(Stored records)
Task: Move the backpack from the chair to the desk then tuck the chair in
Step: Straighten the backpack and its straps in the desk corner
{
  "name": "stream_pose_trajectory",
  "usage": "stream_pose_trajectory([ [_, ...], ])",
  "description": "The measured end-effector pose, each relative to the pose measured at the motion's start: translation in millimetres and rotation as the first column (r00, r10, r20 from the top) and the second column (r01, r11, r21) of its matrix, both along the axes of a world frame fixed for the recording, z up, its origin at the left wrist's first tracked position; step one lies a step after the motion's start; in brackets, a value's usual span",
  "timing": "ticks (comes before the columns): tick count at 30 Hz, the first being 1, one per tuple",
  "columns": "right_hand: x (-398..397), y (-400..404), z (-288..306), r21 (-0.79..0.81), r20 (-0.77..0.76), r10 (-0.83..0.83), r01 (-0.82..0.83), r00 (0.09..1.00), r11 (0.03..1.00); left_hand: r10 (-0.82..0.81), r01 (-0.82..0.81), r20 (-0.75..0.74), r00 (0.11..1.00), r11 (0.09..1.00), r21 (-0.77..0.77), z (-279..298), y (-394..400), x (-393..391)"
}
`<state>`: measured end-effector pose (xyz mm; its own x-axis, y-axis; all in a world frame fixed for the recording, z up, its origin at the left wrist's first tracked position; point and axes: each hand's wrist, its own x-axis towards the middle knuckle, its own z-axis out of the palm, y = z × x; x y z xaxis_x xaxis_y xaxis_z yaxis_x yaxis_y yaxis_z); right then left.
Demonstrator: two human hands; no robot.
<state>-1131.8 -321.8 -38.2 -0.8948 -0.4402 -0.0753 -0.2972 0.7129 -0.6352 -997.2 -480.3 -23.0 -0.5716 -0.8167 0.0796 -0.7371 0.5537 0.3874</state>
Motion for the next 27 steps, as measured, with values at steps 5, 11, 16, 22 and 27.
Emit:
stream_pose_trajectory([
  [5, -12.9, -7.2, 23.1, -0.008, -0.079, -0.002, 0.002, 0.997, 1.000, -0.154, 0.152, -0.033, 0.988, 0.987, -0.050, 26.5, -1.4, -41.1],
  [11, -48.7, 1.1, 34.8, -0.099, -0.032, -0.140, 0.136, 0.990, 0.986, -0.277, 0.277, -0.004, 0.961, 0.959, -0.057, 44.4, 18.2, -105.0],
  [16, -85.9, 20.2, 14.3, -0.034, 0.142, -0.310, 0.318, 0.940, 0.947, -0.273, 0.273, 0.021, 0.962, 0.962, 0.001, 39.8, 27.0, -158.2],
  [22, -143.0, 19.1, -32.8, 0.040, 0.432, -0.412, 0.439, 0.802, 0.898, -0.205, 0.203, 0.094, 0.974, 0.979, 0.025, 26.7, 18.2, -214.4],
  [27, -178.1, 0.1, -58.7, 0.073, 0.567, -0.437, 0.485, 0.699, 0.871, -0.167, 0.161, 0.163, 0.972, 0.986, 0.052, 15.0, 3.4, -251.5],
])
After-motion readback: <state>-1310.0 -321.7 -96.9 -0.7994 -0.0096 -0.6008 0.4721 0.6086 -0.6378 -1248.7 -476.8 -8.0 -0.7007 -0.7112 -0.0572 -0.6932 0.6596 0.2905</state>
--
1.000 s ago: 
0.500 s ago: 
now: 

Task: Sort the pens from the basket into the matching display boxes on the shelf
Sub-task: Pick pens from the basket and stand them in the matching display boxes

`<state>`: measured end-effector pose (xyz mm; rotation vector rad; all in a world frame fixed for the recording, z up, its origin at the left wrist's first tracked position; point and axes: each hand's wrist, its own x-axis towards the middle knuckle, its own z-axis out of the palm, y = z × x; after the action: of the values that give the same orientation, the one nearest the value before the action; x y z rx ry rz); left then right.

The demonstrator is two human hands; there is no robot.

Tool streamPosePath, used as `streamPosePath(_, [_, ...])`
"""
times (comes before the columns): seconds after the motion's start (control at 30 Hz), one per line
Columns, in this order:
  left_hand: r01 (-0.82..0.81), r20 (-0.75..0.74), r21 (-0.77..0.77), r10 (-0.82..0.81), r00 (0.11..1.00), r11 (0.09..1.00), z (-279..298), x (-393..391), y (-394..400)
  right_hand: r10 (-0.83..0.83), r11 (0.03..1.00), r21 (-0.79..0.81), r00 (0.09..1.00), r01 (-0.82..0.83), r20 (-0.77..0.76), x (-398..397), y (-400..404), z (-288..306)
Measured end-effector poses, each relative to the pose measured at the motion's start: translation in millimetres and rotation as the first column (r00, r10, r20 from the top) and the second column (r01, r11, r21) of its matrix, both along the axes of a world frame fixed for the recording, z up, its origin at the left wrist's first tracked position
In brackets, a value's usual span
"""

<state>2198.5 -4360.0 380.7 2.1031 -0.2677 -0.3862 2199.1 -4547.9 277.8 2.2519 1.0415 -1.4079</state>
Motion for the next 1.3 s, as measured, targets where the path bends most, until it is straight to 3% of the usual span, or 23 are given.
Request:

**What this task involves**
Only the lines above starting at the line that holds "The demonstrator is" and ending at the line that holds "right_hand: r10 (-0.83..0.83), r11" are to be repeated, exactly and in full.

**Solution for this problem**
The demonstrator is two human hands; there is no robot.

Tool streamPosePath, used as `streamPosePath(_, [_, ...])`
"""
times (comes before the columns): seconds after the motion's start (control at 30 Hz), one per line
Columns, in this order:
  left_hand: r01 (-0.82..0.81), r20 (-0.75..0.74), r21 (-0.77..0.77), r10 (-0.82..0.81), r00 (0.11..1.00), r11 (0.09..1.00), z (-279..298), x (-393..391), y (-394..400)
  right_hand: r10 (-0.83..0.83), r11 (0.03..1.00), r21 (-0.79..0.81), r00 (0.09..1.00), r01 (-0.82..0.83), r20 (-0.77..0.76), x (-398..397), y (-400..404), z (-288..306)

No further work remains on the exercise.